LLaMA Stack RAG Deployment

This guide helps you deploy the LLaMA Stack RAG UI on an OpenShift cluster using Helm.

Prerequisites

Before deploying, make sure you have the following:

Access to an OpenShift cluster with appropriate permissions.
NFD Operator and NVIDIA-GPU operator installed
Two GPU nodes, one for vLLM and the other for Safety Model(A10 nodes)
The label - you can have any label on the node and pass it as part of the parameter to the deploy script.
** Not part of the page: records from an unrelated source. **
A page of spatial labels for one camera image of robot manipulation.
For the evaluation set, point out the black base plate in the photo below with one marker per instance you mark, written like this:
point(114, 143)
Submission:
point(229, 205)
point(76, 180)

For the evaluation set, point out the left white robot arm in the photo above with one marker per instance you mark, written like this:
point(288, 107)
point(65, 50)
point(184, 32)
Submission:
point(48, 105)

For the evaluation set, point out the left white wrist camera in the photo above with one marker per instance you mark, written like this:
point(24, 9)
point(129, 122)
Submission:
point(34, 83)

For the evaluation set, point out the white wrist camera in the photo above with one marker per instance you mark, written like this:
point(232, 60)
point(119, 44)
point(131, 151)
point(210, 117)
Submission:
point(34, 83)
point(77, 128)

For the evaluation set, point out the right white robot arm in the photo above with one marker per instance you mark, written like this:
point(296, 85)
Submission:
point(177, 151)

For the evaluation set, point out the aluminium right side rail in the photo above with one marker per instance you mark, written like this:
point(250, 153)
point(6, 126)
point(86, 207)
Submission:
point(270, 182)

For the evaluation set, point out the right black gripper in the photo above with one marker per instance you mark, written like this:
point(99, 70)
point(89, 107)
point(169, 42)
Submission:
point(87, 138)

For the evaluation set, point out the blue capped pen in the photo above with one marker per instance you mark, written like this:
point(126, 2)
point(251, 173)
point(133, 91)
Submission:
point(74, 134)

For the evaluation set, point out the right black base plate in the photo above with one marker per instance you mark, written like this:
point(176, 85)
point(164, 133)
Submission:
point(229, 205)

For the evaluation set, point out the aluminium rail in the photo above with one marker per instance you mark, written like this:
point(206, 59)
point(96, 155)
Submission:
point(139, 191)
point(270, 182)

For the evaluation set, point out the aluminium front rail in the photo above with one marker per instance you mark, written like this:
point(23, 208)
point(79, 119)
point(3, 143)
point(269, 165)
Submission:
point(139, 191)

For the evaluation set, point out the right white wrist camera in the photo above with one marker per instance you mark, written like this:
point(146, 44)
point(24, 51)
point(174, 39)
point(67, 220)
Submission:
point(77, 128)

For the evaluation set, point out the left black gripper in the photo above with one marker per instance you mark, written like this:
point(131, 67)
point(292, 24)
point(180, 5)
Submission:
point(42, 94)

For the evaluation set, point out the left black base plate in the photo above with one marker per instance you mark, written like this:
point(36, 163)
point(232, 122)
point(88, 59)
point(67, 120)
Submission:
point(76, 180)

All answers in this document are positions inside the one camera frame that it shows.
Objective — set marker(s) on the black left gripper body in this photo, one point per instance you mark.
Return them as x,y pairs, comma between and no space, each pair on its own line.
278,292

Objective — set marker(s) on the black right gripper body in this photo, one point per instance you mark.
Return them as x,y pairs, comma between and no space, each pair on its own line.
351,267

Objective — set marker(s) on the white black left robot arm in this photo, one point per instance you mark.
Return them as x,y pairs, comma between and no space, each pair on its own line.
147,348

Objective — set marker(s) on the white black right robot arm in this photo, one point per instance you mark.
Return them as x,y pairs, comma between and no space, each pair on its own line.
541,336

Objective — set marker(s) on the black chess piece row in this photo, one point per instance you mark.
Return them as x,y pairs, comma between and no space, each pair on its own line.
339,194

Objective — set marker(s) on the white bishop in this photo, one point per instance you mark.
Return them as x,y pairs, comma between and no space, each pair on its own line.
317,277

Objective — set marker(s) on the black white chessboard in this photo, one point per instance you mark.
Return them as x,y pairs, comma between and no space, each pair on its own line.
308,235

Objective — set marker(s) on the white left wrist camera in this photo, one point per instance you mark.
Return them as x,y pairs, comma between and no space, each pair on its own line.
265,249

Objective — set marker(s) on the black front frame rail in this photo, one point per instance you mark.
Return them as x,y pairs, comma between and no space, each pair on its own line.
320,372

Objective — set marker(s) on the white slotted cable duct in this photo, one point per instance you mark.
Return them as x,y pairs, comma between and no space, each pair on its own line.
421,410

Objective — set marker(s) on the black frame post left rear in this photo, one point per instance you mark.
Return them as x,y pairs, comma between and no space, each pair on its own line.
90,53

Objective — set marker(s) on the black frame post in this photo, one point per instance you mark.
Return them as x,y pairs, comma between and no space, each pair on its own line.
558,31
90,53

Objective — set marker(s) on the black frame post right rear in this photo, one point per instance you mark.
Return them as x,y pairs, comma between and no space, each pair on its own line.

Please refer deploy.sh.
Helm is installed
A valid Hugging Face Token.
Access to meta-llama/Llama-3.2-3B-Instruct model

Pre-deployment Steps

In case you have a fresh cluster -

Install NFD Operator from OperatorHub
Create default instance(no change needed)
Validate in the GPU nodes if you have required 10de labels in place
Install NVIDIA-GPU operator and create the ClusterPolicy(default)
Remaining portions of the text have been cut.